Do girls need special attention when it comes to science, math, and technology topics? In response to last week's article about Techbridge, the after-school science program specifically geared to girls, some readers strongly refuted the notion that girls need the extra nudge.
"'Steering' something suggests directing it in a path it would not normally, of its own inclination, go!" wrote reader Julian Penrod. "The very title connotes a program to give an impression of female overall interest in the hard sciences, even though it wouldn't necessarily, on its own, exist. In other words, a fraud."
The reader raises a subtle but important issue -- but it goes much deeper than that. According to Claude Steele, author of Whistling Vivaldi and Other Clues to How Stereotypes Affect Us, it's not that girls aren't necessarily interested in science and math, it's whether they're discouraged from following their interests because of the persistent stereotype that girls aren't good at that sort of thing.

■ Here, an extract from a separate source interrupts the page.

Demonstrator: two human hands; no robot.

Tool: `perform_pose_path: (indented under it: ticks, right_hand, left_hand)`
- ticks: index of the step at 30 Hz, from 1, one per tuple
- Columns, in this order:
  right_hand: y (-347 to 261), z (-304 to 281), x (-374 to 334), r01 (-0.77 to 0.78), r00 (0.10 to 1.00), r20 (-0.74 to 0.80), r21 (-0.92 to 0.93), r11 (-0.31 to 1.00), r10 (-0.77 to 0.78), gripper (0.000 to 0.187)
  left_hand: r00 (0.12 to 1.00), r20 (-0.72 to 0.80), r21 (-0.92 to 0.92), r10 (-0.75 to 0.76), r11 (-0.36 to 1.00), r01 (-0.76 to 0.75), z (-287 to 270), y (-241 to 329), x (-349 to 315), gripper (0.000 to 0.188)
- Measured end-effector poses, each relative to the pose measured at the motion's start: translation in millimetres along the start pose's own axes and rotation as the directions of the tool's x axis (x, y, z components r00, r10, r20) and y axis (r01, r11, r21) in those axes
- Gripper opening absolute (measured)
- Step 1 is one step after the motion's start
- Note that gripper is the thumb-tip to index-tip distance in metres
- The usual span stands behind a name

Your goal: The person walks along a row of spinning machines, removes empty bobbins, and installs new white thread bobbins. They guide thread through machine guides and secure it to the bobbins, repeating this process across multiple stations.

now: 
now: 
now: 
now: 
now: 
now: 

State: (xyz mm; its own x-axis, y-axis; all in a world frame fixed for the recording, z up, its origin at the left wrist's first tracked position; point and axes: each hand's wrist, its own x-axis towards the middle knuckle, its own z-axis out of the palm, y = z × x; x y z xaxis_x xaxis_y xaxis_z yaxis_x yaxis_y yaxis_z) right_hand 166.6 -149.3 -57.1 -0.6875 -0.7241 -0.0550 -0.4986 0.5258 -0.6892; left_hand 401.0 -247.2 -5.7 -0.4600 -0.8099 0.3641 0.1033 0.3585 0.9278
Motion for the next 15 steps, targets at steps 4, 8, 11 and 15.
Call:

Steele has examined this very phenomenon closely for years and has identified it as a stereotype threat. The issue is much more complex than the very basic tendencies of what naturally interests either gender. Steele pinpoints the problem to what happens after girls follow their interests in science and math studies, when inevitable obstacles come up.
"When you perform in science and math... in the larger society you're stereotyped as not being good at it," Steele says of girls. "You experience a little frustration, you say, 'Am I confirming that stereotype and am I going to be seen to confirm that stereotype? Am I going to have to live under this pressure for the rest of my life if I choose this as a career?' So there's a pressure coming just from those stereotypes that discourages women from engaging in those fields and, and staying in those fields even when their skills and abilities are A-plus. So that's an extra burden."